Ameca, created by British company Engineered Arts, is already the third humanoid robot at CNK – it appeared at the exhibition on March 8, 2024. Ameca, which is 187 cm tall, has blue eyes, and a blue-gray complexion, stands out not only for its appearance, but also for its advanced functions. She is equipped with 61 actuators, 27 of them in her face, which allows her to finely mimic human emotions, making her facial expressions extremely realistic and sophisticated. She moves smoothly, and her face, made of silicone, enhances subtle muscle movements. Using GPT’s language model, Ameca can carry out intelligent conversations using Internet resources and generate a variety of content.

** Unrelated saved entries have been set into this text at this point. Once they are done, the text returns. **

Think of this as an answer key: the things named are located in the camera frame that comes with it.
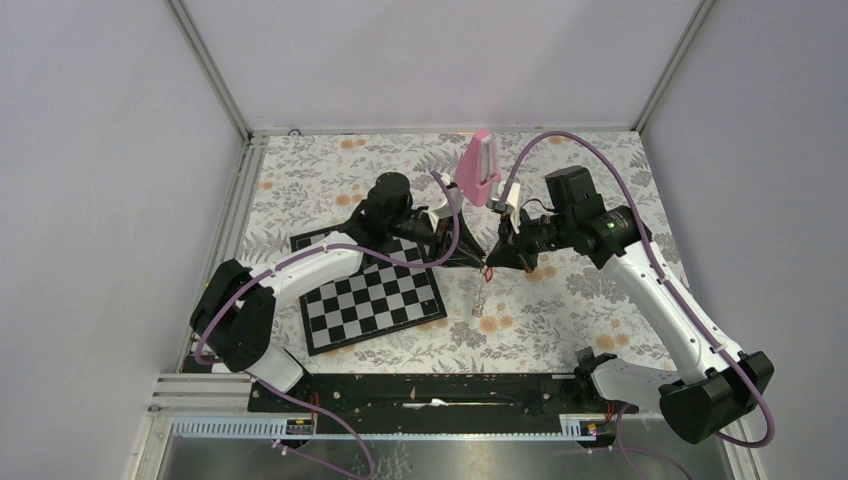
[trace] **pink object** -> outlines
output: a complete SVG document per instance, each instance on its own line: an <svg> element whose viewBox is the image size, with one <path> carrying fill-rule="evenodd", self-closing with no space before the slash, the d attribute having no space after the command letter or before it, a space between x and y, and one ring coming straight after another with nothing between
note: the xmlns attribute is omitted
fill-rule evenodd
<svg viewBox="0 0 848 480"><path fill-rule="evenodd" d="M489 200L492 184L501 181L495 136L480 130L471 137L471 143L456 168L454 181L469 202L482 207Z"/></svg>

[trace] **wall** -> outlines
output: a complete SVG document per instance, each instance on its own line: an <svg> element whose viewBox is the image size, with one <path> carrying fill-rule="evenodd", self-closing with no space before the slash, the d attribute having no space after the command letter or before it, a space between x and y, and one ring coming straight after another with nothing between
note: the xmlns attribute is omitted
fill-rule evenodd
<svg viewBox="0 0 848 480"><path fill-rule="evenodd" d="M238 151L164 2L0 6L0 478L123 473Z"/></svg>
<svg viewBox="0 0 848 480"><path fill-rule="evenodd" d="M186 2L256 129L629 126L698 0Z"/></svg>
<svg viewBox="0 0 848 480"><path fill-rule="evenodd" d="M846 19L720 3L644 137L696 296L774 361L771 480L845 475Z"/></svg>

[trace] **chessboard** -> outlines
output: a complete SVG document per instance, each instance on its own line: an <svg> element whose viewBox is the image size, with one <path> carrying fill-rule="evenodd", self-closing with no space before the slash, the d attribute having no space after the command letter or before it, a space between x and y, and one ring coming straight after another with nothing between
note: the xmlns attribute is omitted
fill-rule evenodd
<svg viewBox="0 0 848 480"><path fill-rule="evenodd" d="M318 243L334 230L293 236L292 251ZM387 254L423 263L425 252L416 243L395 239ZM300 310L310 356L447 316L429 268L409 269L383 260L303 295Z"/></svg>

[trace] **flower pattern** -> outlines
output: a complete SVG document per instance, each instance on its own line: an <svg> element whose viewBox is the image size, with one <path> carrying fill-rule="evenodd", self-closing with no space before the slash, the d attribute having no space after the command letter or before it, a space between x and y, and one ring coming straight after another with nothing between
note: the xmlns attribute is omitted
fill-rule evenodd
<svg viewBox="0 0 848 480"><path fill-rule="evenodd" d="M535 134L497 135L501 169ZM639 210L670 269L685 282L680 257L641 141L631 132L587 133L628 180ZM430 169L453 173L470 141L468 134L393 134L271 137L242 240L244 264L278 261L290 251L288 238L344 221L383 172L406 175L415 205L436 205L441 191ZM524 199L546 203L544 175L568 165L589 169L608 207L625 203L615 180L575 142L552 137L528 155L518 172ZM528 210L535 216L533 204ZM471 232L487 251L497 241L497 216L467 204ZM574 352L586 346L625 360L672 368L659 338L615 283L570 250L539 256L533 273L496 269L484 283L482 318L477 303L481 274L471 269L433 272L449 318L309 357L296 302L278 308L272 341L313 373L568 372Z"/></svg>

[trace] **gray floor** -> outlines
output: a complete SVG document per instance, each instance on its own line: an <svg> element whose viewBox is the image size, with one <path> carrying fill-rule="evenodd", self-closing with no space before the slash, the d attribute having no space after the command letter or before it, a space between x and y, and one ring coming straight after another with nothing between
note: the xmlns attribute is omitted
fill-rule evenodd
<svg viewBox="0 0 848 480"><path fill-rule="evenodd" d="M630 446L653 448L681 462L695 479L733 478L724 447L715 439L689 445L659 420L630 420L623 426ZM638 479L620 453L570 455L573 442L532 441L378 441L370 442L379 465L377 479ZM304 451L366 473L353 441L313 441ZM638 453L636 464L652 480L685 478L664 461ZM324 467L271 450L266 440L174 439L165 479L337 480Z"/></svg>

On display in front of her were “Babyclon,” resembling a newborn baby, and “Copernicus,” reflecting the figure of Nicolaus Copernicus himself. These robots not only demonstrate technological advances, but also provoke thought about our future alongside such advanced machines. It is subsidized by the “Science for You” Program of the Minister of Science and the Copernicus Science Center.

The Ameca robot is part of the “The Future is Today” exhibition. We provoke you to imagine the future and your role in that future – in a changing world. We can think about what the world will be like when such characters become widespread. How will we feel surrounded by robots that are faster and more robust? Should we treat it with respect and attentiveness or the opposite, because robots have no feelings?

– Irena Cieslinska in an interview with PPA [3]

Interacting with robots like Ameca opens new perspectives on understanding AI and robotics. At CNK, filters were set on dialogues with the robot to avoid controversial topics like politics. Human reactions to such realistic robots range from amazement to anxiety. This raises questions about the emotional and social impact robots can have on humans. The upcoming robot-dog Spot from Boston Dynamics adds a new dimension to this robotic family. Spot can navigate a variety of terrain and be used in applications ranging from surveillance to disaster relief. This raises questions about ethics, safety, and how these technologies will change our everyday lives.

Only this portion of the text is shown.